Data items:
□ □ □ □

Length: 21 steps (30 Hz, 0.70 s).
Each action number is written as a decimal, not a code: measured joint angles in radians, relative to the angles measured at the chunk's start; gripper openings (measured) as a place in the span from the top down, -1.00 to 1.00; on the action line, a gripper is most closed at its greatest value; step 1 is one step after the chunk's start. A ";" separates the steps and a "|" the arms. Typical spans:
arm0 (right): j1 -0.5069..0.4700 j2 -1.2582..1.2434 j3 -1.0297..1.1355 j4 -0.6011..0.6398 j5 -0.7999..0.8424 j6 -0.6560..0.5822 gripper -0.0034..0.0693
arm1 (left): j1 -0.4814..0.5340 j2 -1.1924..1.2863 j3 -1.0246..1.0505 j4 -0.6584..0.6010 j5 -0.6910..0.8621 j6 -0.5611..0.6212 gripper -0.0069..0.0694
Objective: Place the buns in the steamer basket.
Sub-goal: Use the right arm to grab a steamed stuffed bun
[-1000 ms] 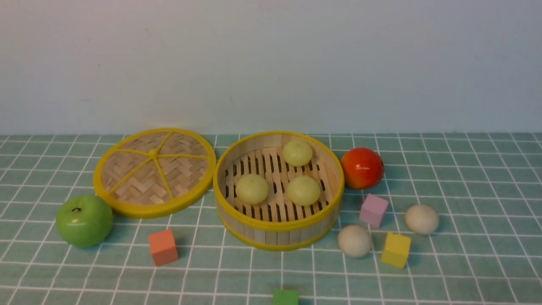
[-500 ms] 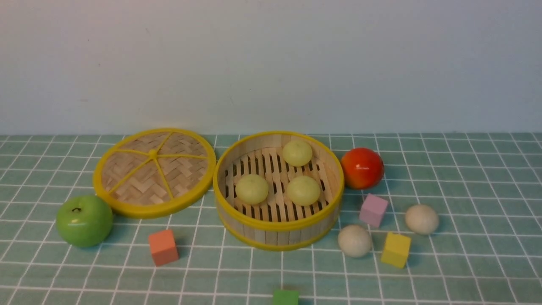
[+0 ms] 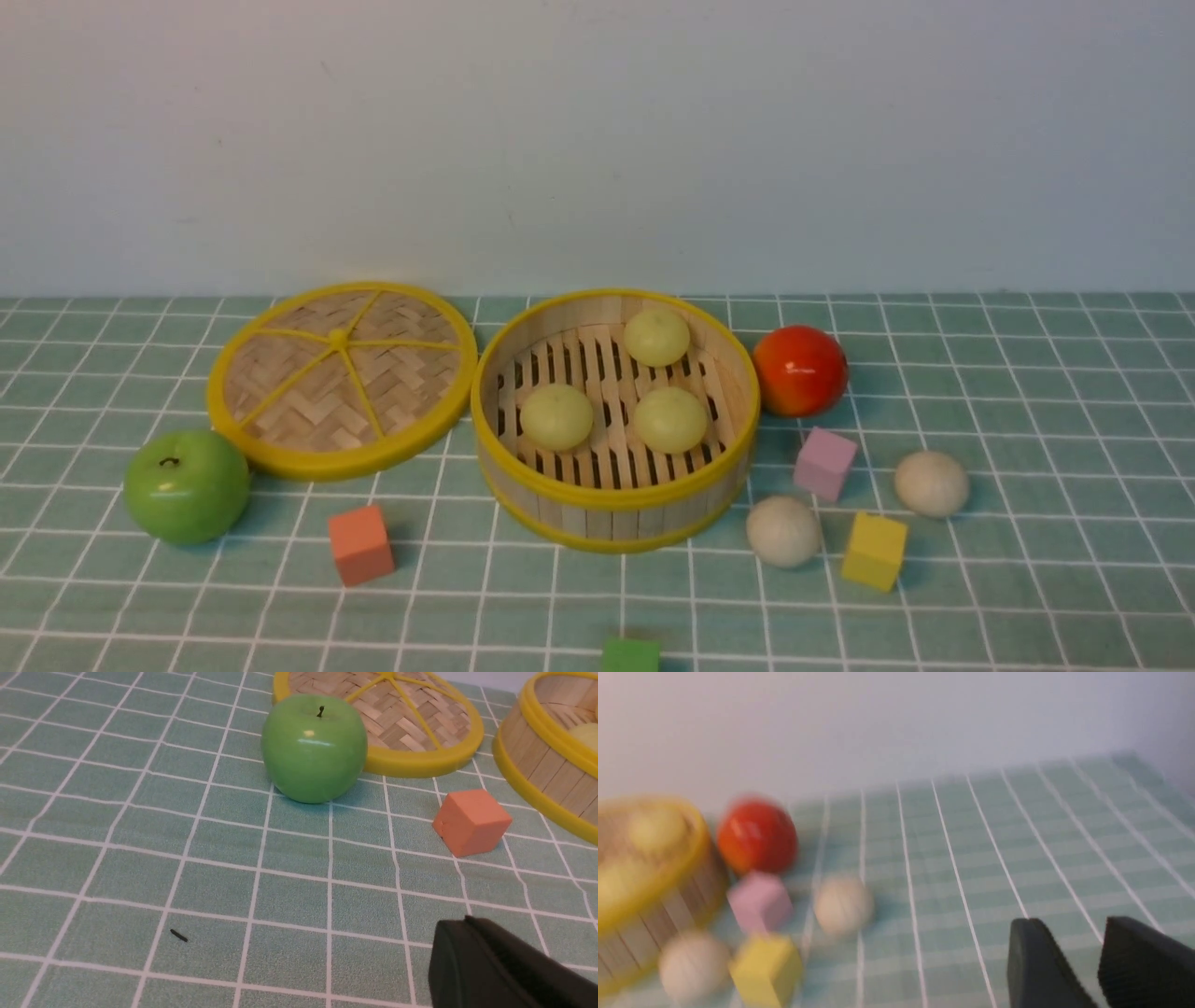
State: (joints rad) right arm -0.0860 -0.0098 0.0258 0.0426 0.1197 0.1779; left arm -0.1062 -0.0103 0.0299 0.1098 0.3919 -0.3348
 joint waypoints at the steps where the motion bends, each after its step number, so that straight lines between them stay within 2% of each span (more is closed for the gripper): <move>1: 0.000 0.000 0.000 0.013 -0.030 0.014 0.25 | 0.000 0.000 0.000 0.000 0.000 0.000 0.78; 4: 0.000 0.000 0.000 0.027 -0.120 0.039 0.25 | 0.000 0.000 0.000 0.000 0.000 0.000 0.77; 10: 0.000 0.000 -0.011 0.043 -0.169 0.062 0.25 | 0.000 0.000 0.000 0.000 0.000 0.000 0.75; 17: 0.000 0.131 -0.293 0.058 -0.020 0.099 0.25 | 0.000 0.000 0.000 0.000 0.000 0.000 0.75; 19: 0.000 0.299 -0.483 0.057 0.119 0.101 0.25 | 0.000 0.000 0.000 0.000 0.000 0.000 0.75; 21: 0.000 0.425 -0.583 0.053 0.219 0.100 0.25 | 0.000 0.000 0.000 0.000 0.000 0.000 0.75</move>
State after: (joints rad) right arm -0.0863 0.4153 -0.5576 0.0955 0.3389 0.2774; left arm -0.1062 -0.0103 0.0299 0.1098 0.3919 -0.3348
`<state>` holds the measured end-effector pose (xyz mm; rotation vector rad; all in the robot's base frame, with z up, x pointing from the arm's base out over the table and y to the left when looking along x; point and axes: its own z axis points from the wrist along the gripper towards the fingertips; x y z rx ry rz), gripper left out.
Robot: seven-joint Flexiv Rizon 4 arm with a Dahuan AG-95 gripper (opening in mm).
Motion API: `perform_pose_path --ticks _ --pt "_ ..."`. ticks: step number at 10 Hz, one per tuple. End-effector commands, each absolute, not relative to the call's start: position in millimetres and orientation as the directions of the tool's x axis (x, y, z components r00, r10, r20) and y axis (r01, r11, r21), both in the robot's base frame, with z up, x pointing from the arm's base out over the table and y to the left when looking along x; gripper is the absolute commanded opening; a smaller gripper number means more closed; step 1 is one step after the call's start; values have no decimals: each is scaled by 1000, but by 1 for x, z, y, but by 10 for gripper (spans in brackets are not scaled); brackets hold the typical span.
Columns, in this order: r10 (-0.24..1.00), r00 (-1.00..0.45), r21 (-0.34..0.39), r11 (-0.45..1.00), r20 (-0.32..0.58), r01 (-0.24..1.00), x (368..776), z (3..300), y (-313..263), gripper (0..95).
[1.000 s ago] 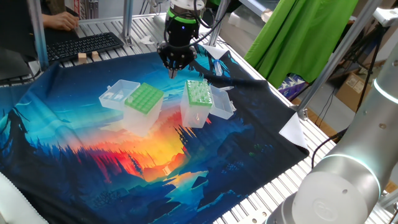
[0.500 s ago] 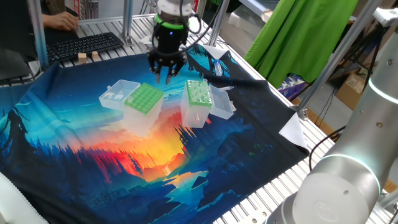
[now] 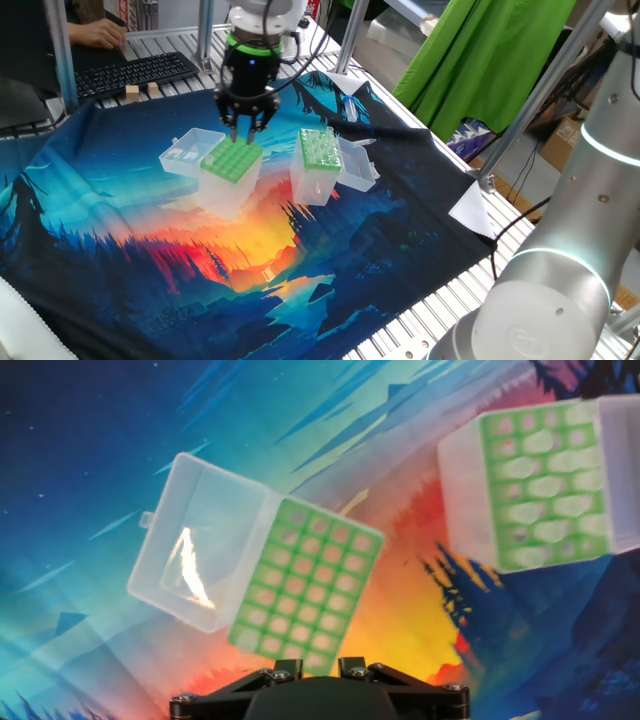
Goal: Transfer all large pipette tips from one holder to another
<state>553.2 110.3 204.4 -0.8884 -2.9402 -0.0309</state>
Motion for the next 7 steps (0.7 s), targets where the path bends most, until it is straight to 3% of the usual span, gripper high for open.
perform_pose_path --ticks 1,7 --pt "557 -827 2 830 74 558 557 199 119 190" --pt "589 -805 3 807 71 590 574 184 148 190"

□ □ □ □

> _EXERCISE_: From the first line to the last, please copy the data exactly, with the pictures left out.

> _SOLUTION FOR THIS TASK_:
Length: 21 steps (30 Hz, 0.70 s).
Each action number is written as a decimal, not a code: measured joint angles in radians, relative to the angles measured at the chunk's start; gripper openings (measured) as a place in the span from the top down, -1.00 to 1.00; on the action line, a gripper is most closed at its greatest value; step 1 is one step after the chunk's start. A ";" separates the steps and a "|" the arms. Typical spans:
arm0 (right): j1 -0.5069..0.4700 j2 -1.2582..1.2434 j3 -1.0297..1.1355 j4 -0.6011..0.6398 j5 -0.7999..0.8424 j6 -0.6560..0.5822 gripper -0.0034..0.0693
arm1 (left): j1 -0.4814..0.5340 j2 -1.1924..1.2863 j3 -1.0246..1.0505 j4 -0.6584..0.6010 j5 -0.6910..0.8621 j6 -0.5611..0.6212 gripper -0.0069..0.0694
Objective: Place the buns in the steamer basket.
Sub-goal: Use the right arm to grab a steamed stuffed bun
[-1000 ms] 
[-500 ms] 
[+0 ms] 
State: (joints rad) right arm -0.0860 -0.0098 0.0258 0.0426 0.1197 0.1779; left arm -0.1062 -0.0103 0.0299 0.1098 0.3919 -0.3348
 joint waypoints at the steps where the motion bends, each after its step number, so that straight lines between them stay within 2% of each span (more is closed for the gripper): <move>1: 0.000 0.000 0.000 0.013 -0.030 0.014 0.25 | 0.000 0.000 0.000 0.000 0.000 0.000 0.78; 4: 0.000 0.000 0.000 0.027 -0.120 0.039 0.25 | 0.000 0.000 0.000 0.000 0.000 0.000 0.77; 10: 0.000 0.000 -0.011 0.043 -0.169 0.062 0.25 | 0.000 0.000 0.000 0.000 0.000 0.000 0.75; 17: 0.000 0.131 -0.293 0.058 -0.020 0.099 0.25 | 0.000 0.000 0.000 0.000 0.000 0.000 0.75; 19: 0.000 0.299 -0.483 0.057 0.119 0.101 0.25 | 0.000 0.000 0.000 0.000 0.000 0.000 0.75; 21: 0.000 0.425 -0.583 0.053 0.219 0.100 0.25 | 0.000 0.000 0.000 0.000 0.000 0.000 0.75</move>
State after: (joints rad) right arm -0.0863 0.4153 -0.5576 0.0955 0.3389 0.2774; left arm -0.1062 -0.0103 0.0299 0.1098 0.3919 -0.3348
`<state>` holds the measured end-effector pose (xyz mm; rotation vector rad; all in the robot's base frame, with z up, x pointing from the arm's base out over the table and y to the left when looking along x; point and axes: its own z axis points from the wrist along the gripper towards the fingertips; x y z rx ry rz), gripper left out.
Robot: seven-joint Flexiv Rizon 4 arm with a Dahuan AG-95 gripper (opening in mm).
Motion API: `perform_pose_path --ticks _ --pt "_ ..."`. ticks: step number at 10 Hz, one per tuple. End-effector commands, each absolute, not relative to the call's start: position in millimetres and orientation as the directions of the tool's x axis (x, y, z components r00, r10, r20) and y axis (r01, r11, r21), both in the robot's base frame, with z up, x pointing from the arm's base out over the table and y to the left when looking along x; gripper is the absolute commanded opening; a smaller gripper number means more closed; step 1 is one step after the call's start; values have no decimals: each is scaled by 1000, but by 1 for x, z, y, but by 10 for gripper (spans in brackets are not scaled); brackets hold the typical span.
Columns, in this order: r10 (-0.24..1.00), r00 (-1.00..0.45), r21 (-0.34..0.39), r11 (-0.45..1.00), r20 (-0.32..0.58), r01 (-0.24..1.00), x (368..776), z (3..300), y (-313..263), gripper (0..95).
[1.000 s ago] 
[0.500 s ago] 
[now] 
Goal: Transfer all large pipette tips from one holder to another
<state>553.2 110.3 204.4 -0.8884 -2.9402 -0.0309</state>
Motion for the next 7 steps (0.7 s), targets where the path bends most, until it is straight to 3% of the usual span, gripper high for open.
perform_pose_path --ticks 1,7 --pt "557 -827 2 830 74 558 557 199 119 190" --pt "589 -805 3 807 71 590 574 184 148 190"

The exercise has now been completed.